BSE/vCJD (three weeks). BSE was not only an economic and social tragedy in its own right; it also gave rise to vCJD, an invariably fatal new disease that (so far) has affected mainly young people. Our quest to understand these and other encephalopathy diseases is giving rise to a new branch of biology that deals with shape-changing protein molecules such as prions. At least in the UK and much of Europe, the BSE/vCJD episode seems to have contributed to the public’s apparent mistrust of many new scientific developments, and scepticism about reassurances that these are both beneficial and safe.
Near-Earth Objects and the impact hazard (three weeks). This topic deals with the collision of asteroids and comets with the Earth. In the past, such collisions are known to have had major effects on the development of life on Earth. This topic explores the nature of the hazard and how it is quantified. The high probability that, sooner or later, more collisions will happen in future raises all sorts of difficult issues. Should we attempt to prevent such an impact? Or at least mitigate its effects? If so, how? How much resource ought to be devoted to such an enterprise (resource that could be spent on controlling diseases or ending world hunger)? If a major impact were to be predicted with a high level of probability, should the public be informed? What would be the likely effects of such knowledge?

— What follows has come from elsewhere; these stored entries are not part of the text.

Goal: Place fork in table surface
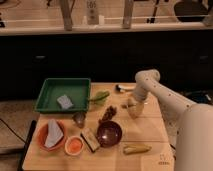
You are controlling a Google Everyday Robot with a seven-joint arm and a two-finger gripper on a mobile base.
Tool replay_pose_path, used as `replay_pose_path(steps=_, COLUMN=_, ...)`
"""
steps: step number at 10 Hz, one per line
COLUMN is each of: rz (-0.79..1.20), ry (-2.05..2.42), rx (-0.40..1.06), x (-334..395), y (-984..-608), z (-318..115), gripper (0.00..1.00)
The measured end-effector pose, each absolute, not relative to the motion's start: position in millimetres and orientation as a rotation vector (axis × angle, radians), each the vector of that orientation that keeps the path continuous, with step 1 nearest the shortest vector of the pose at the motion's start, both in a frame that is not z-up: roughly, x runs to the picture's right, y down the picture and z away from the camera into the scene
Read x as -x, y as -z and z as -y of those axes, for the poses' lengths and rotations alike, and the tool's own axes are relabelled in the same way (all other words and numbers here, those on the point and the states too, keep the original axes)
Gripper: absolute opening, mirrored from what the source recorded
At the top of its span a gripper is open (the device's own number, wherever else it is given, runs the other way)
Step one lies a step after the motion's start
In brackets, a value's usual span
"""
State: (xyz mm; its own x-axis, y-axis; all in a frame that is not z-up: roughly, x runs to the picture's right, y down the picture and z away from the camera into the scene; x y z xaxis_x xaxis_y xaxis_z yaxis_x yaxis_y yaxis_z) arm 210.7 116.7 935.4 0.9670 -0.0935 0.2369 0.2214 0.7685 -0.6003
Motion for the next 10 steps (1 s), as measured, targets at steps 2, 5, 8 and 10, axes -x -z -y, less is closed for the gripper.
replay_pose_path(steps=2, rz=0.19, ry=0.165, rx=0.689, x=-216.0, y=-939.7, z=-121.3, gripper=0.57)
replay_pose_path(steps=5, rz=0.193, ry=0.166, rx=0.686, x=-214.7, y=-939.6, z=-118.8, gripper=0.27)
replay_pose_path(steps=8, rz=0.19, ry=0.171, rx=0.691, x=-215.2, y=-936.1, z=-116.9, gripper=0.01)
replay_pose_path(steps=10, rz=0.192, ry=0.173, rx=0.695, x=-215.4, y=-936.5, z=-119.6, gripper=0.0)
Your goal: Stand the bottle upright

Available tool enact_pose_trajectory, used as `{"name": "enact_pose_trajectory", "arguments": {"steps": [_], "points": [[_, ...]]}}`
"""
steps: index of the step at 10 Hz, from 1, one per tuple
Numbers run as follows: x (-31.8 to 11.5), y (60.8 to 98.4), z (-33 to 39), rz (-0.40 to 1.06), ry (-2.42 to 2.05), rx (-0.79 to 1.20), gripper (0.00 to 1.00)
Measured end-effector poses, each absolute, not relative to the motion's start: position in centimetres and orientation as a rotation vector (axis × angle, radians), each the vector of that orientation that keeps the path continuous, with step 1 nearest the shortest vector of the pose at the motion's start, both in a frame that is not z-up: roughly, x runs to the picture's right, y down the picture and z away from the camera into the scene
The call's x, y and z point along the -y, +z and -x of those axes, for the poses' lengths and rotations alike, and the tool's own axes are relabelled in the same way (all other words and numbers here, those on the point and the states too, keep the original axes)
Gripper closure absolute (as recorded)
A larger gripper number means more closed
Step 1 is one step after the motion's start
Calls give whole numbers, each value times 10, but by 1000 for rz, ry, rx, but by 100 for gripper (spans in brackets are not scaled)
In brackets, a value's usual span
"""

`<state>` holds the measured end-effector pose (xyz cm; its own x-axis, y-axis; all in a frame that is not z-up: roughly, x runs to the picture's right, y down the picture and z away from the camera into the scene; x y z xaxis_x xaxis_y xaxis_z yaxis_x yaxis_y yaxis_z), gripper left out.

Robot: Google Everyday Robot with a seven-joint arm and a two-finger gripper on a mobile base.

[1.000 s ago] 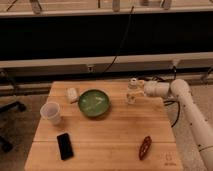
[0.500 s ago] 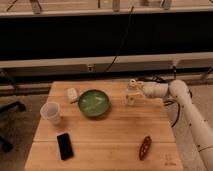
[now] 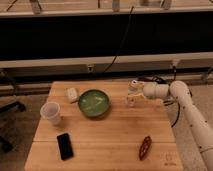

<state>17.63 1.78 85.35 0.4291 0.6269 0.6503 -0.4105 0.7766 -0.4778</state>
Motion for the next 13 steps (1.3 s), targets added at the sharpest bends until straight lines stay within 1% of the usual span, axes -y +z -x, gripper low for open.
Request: {"name": "enact_pose_trajectory", "arguments": {"steps": [8, 13], "points": [[-47, 846, -198, 294, 674, 879, 20], [-61, 858, -228, 287, 736, 817, 20]]}}
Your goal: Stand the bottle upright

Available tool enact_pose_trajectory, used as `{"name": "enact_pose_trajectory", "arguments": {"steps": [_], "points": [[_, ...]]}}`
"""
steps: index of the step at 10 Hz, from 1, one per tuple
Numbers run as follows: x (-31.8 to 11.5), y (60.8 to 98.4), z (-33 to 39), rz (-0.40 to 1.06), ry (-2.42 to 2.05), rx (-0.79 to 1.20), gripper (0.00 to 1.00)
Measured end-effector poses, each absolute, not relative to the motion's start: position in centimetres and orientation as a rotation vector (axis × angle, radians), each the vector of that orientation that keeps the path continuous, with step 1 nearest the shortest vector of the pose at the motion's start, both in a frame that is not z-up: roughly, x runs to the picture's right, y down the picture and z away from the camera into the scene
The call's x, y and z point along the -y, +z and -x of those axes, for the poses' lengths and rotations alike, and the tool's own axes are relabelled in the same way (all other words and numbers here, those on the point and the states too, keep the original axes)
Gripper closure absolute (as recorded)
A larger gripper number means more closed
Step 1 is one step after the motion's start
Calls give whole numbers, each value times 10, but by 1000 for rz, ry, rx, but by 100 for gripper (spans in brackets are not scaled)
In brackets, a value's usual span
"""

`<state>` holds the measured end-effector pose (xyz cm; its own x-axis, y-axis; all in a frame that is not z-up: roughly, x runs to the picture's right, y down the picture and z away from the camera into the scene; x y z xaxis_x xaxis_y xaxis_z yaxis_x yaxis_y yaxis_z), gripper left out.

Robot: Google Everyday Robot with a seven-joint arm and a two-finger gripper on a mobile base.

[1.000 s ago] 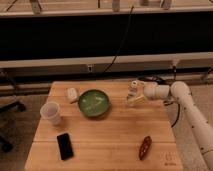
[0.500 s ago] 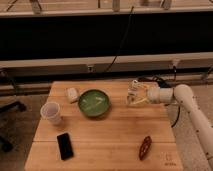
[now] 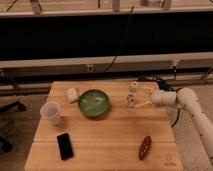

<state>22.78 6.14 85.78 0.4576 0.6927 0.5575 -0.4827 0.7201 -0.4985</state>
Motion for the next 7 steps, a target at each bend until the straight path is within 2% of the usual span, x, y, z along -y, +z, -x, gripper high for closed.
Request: {"name": "enact_pose_trajectory", "arguments": {"steps": [7], "points": [[-65, 865, -276, 235, 794, 779, 20]]}}
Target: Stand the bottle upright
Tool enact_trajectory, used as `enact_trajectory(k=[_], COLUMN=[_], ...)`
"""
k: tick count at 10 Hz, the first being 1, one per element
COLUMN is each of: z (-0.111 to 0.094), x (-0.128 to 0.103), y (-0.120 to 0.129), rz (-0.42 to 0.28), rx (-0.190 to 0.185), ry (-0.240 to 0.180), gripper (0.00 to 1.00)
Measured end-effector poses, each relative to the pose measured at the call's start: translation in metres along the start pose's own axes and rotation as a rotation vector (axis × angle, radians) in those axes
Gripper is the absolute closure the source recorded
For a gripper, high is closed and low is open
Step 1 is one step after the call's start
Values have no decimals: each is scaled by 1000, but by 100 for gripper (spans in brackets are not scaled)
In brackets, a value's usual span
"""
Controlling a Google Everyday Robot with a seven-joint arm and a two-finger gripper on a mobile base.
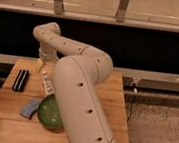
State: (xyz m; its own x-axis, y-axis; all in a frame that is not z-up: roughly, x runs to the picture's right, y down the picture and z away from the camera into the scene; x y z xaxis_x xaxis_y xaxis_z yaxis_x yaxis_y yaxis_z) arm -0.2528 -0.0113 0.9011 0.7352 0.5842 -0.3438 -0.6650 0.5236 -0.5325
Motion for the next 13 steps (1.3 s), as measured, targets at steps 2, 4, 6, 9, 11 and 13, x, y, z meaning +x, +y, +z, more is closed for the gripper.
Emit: enact_trajectory(k=[2,4,6,9,11,13], z=[8,13,10,1,1,10], x=[-5,-8,-7,-7,-8,-15], y=[4,10,16,29,27,36], rz=[-8,-29,-54,-85,-88,-131], rx=[-10,-10,13,27,34,45], ry=[4,-13,-133,-250,-243,-205], gripper=[20,20,20,20,20,20])
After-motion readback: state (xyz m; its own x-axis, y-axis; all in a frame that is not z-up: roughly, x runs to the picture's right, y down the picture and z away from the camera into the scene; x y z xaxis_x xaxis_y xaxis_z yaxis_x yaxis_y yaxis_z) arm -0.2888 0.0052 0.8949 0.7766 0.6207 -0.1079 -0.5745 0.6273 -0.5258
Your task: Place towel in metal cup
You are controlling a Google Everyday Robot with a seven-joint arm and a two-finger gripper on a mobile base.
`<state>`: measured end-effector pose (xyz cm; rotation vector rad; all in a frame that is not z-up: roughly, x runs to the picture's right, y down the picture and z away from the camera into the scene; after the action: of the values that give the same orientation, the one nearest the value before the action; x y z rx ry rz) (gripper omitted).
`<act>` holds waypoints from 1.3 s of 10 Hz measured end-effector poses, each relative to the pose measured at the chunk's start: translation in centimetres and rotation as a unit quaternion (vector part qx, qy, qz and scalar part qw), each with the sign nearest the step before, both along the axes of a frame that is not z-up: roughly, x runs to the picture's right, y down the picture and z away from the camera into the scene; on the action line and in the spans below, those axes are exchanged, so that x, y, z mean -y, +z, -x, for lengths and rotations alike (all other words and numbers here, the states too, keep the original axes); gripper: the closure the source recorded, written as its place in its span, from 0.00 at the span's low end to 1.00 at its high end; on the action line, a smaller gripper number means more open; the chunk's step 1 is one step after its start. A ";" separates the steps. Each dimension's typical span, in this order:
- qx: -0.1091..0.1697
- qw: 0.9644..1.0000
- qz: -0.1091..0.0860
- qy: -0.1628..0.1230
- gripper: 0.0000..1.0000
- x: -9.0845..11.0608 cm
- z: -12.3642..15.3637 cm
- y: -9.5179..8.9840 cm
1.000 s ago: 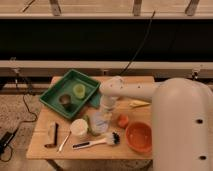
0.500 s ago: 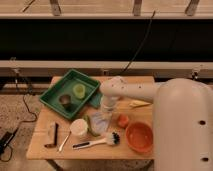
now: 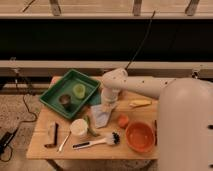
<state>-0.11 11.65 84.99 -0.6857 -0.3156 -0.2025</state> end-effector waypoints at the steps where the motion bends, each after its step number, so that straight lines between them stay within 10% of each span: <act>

Water & Well-being: arsenic in Bangladesh (three weeks). The belated realisation that water made available to villages in rural Bangladesh and India was naturally contaminated with dangerous levels of arsenic raises difficult questions about the responsibilities of science and scientists. What can and should be done once such a problem has been recognised?
Climate Change (seven weeks). Many people are convinced that human-induced climate change is the single greatest threat to human society at the present time. Predicted effects include increased sea level, more extreme-weather events, alterations to the distribution of natural biota – including disease-causing organisms – and changes in agricultural productivity. Although there can be little doubt that the climate is changing at the present time, the problem is that climate is an intrinsically variable phenomenon. There are therefore those who do not accept that we are witnessing anything other than natural oscillations caused by (for instance) variation in the Sun’s energy output, and so resist the profound changes to our way of life that would be needed to stop human-induced climate change. In addition to covering the science that underpins climate and its variation, this topic addresses some of the issues that arise when science impinges on the ‘real’ world of politics and economics.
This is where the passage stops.